Copy, word for word, each line of the data below from the first through the line containing "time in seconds", and stop there.

= Beginning of Section =

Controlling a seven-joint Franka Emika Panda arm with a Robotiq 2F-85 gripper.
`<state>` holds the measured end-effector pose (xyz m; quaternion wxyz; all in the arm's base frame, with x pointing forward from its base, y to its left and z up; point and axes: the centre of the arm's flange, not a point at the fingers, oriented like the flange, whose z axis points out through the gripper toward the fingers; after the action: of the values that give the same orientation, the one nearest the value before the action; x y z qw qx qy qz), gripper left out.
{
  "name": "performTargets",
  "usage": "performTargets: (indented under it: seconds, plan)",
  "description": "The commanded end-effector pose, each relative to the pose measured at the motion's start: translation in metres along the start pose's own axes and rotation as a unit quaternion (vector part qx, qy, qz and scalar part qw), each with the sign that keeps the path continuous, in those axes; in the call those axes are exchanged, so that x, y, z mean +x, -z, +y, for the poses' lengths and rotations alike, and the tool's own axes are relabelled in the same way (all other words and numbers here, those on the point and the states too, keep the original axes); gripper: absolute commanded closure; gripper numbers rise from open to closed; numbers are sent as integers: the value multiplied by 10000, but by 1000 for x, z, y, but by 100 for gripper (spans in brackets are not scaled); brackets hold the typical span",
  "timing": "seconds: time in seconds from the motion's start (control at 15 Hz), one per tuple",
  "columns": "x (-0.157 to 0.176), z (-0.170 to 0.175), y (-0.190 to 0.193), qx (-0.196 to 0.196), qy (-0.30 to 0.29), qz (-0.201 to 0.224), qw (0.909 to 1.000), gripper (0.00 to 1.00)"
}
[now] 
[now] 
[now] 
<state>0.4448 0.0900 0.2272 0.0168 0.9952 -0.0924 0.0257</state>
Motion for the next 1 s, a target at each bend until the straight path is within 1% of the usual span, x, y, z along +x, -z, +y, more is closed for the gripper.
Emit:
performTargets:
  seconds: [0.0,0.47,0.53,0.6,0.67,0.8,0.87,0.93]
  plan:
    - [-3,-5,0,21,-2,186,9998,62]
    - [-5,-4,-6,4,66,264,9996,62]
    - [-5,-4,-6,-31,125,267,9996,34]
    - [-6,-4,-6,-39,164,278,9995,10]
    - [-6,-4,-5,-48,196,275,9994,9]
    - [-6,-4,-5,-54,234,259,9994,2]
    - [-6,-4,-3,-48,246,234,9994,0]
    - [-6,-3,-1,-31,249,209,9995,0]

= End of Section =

▶ Exercise response
Controlling a seven-joint Franka Emika Panda arm with a Robotiq 2F-85 gripper.
`<state>` holds the measured end-effector pose (xyz m; quaternion wxyz; all in the arm's base frame, with x pointing forward from its base, y to its left and z up; point and axes: the centre of the arm's flange, not a point at the fingers, oriented like the flange, whose z axis points out through the gripper toward the fingers; after the action: of the values that give the same orientation, the one nearest the value before the action; x y z qw qx qy qz), gripper left out.
{
  "name": "performTargets",
  "usage": "performTargets: (indented under it: seconds, plan)",
  "description": "The commanded end-effector pose, each relative to the pose measured at the motion's start: translation in metres along the start pose's own axes and rotation as a unit quaternion (vector part qx, qy, qz and scalar part qw), each with the sign that keeps the path continuous, in those axes; in the call those axes are exchanged, so that x, y, z mean +x, -z, +y, for the poses' lengths and rotations alike, and the tool's own axes are relabelled in the same way (all other words and numbers here, those on the point and the states too, keep the original axes); gripper: absolute commanded closure; gripper numbers rise from open to closed; numbers are sent as integers: the value multiplied by 10000, but by 1000 for x, z, y, but by 100 for gripper (spans in brackets are not scaled); brackets hold the typical span",
  "timing": "seconds: time in seconds from the motion's start (control at 15 Hz), one per tuple",

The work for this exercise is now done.